Basis Number and Pathwidth

TL;DR

This paper establishes bounds relating the basis number of a graph to its pathwidth and path decompositions, showing polynomial bounds for graphs with certain minor exclusions.

Contribution

It proves that the basis number is at most four times the pathwidth and provides bounds for graphs with bounded adhesion path decompositions, extending to minor-free graphs.

Findings

Basis number is at most four times the pathwidth.

Basis number of K_t-minor-free graphs is polynomial in t.

Graphs with bounded adhesion path decompositions have bounded basis number.

Abstract

We prove two results relating the basis number of a graph $G$ to path decompositions of $G$. Our first result shows that the basis number of a graph is at most four times its pathwidth.
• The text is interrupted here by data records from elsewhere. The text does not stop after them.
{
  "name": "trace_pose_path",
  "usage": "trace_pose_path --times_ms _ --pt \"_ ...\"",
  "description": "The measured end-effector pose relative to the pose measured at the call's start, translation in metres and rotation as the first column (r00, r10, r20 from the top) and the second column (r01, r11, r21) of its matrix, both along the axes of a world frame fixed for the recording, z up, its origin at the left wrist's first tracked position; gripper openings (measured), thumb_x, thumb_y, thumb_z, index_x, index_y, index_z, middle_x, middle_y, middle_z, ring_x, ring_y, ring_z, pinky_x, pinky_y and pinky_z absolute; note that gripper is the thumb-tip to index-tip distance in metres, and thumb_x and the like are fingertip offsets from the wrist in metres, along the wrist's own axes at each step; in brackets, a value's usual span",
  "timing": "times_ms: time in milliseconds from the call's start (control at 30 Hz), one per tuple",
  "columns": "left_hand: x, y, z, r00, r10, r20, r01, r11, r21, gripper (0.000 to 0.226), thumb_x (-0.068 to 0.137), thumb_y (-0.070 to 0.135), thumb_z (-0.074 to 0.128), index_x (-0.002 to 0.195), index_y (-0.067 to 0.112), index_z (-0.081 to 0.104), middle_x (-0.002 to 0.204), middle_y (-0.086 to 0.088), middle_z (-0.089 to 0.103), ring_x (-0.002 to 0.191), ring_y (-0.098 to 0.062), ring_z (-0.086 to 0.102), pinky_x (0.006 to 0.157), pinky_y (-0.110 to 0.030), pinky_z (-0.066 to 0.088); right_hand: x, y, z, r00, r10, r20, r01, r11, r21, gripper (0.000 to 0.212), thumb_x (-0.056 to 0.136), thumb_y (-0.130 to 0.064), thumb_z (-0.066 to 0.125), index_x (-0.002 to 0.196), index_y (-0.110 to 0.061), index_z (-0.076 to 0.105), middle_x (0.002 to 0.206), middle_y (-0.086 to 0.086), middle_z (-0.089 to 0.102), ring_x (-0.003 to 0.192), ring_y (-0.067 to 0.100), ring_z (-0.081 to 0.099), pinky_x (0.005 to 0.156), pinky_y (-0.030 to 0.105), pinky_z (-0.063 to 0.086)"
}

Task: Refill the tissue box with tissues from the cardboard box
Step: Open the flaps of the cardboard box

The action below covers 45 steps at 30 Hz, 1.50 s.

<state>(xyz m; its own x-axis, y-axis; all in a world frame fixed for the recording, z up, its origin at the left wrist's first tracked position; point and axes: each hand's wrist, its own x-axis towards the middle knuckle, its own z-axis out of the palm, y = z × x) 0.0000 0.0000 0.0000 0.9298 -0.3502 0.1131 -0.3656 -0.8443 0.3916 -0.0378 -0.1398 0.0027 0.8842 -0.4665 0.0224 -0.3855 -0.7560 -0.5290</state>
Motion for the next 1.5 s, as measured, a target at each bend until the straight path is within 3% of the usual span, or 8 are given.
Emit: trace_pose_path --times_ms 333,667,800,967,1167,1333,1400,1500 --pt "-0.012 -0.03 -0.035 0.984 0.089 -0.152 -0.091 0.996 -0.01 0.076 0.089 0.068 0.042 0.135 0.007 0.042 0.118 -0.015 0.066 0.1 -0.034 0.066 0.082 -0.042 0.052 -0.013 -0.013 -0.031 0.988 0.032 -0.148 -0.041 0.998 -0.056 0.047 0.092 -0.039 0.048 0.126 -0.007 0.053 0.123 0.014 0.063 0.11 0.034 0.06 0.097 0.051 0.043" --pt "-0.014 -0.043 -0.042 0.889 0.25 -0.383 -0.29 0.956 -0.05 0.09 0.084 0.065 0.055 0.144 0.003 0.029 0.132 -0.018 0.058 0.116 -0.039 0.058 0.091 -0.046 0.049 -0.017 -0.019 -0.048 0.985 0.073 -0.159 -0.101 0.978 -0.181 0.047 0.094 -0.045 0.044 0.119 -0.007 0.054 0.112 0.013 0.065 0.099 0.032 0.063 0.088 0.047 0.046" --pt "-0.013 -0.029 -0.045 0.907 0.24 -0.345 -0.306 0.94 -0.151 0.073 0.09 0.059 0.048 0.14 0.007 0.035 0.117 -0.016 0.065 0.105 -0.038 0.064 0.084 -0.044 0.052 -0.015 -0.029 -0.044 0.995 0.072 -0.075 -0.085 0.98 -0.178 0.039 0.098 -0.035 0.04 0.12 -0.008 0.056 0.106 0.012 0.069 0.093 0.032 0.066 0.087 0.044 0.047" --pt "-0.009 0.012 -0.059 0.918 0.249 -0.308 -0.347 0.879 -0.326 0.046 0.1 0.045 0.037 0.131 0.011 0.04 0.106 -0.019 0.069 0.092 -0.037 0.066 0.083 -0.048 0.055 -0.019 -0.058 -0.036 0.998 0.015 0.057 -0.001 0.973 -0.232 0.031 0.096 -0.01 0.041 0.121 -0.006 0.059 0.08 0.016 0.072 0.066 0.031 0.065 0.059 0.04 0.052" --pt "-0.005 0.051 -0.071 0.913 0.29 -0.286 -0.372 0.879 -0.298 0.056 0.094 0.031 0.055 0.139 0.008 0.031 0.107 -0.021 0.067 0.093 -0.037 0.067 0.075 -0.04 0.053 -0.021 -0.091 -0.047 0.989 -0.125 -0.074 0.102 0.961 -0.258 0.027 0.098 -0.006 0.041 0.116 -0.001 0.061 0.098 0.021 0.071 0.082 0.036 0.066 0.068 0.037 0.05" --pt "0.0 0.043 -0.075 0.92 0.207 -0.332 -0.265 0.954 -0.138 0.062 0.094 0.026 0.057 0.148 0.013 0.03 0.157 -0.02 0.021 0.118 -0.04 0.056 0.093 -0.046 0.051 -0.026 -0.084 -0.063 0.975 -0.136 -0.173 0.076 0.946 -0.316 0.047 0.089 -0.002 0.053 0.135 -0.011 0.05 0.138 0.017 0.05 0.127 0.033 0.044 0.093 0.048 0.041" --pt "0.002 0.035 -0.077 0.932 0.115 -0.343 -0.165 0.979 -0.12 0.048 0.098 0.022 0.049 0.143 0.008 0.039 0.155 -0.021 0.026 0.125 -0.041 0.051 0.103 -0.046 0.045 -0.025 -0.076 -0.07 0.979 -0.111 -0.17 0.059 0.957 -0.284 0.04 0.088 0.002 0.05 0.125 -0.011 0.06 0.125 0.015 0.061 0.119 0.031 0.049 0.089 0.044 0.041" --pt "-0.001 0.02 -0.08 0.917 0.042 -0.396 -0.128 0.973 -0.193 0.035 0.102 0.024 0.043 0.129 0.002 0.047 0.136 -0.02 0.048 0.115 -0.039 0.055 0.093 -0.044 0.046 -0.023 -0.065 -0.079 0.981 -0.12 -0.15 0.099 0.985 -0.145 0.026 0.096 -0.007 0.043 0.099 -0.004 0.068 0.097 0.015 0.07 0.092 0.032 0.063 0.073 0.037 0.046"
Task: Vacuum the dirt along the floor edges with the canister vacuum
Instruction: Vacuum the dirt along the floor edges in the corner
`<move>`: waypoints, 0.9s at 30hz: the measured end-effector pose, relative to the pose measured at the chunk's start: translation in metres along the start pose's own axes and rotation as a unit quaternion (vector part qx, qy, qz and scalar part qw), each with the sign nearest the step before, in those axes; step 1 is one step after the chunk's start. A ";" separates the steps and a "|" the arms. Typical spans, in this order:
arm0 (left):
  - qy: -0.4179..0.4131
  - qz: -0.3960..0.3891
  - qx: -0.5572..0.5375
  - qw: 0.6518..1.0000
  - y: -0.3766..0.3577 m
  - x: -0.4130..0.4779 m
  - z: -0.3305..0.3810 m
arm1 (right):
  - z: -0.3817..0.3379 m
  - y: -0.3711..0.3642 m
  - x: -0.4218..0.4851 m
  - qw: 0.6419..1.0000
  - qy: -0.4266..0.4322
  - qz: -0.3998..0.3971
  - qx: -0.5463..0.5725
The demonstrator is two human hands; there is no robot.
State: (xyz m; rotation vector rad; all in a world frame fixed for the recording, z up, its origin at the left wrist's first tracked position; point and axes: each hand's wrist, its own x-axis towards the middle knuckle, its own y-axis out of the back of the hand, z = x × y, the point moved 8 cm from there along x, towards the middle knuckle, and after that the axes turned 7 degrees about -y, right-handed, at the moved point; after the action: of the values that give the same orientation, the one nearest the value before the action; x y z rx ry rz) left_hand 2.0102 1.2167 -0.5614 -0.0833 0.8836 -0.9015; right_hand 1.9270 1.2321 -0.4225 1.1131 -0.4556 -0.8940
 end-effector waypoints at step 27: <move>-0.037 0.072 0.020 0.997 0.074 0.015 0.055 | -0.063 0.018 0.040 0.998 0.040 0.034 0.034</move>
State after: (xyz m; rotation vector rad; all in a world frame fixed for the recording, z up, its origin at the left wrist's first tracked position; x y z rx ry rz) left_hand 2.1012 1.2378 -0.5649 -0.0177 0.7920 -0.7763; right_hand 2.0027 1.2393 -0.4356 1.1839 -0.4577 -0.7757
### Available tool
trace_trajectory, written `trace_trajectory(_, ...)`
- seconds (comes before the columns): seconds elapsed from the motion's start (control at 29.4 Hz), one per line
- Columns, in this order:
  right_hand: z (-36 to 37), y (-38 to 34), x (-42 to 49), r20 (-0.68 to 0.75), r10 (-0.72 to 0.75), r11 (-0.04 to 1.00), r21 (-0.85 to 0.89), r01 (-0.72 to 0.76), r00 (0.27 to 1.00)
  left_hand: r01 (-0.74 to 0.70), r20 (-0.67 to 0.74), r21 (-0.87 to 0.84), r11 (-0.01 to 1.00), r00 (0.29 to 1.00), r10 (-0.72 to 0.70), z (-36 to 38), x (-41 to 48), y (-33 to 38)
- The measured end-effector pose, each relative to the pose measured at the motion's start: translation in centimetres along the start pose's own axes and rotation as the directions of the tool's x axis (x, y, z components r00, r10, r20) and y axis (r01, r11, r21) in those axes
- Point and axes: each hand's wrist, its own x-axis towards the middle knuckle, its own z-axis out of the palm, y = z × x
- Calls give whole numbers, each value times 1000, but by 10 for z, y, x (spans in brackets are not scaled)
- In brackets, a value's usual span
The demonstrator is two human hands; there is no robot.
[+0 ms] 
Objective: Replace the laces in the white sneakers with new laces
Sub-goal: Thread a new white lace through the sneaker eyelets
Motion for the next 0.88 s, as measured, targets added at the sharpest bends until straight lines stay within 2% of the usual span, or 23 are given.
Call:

Our second result shows that, if a graph $G$ has a path decomposition with adhesions of size at most $k$ in which the graph induced by each bag has basis number at most $b$, then $G$ has basis number at most $b+O(k\log^2 k)$. The first result, combined with recent work of Geniet and Giocanti shows that the basis number of a graph is bounded by a polynomial function of its treewidth. The second result (also combined with the work of Geniet and Giocanti) shows that every $K_t$-minor-free graph has a basis number bounded by a polynomial function of $t$.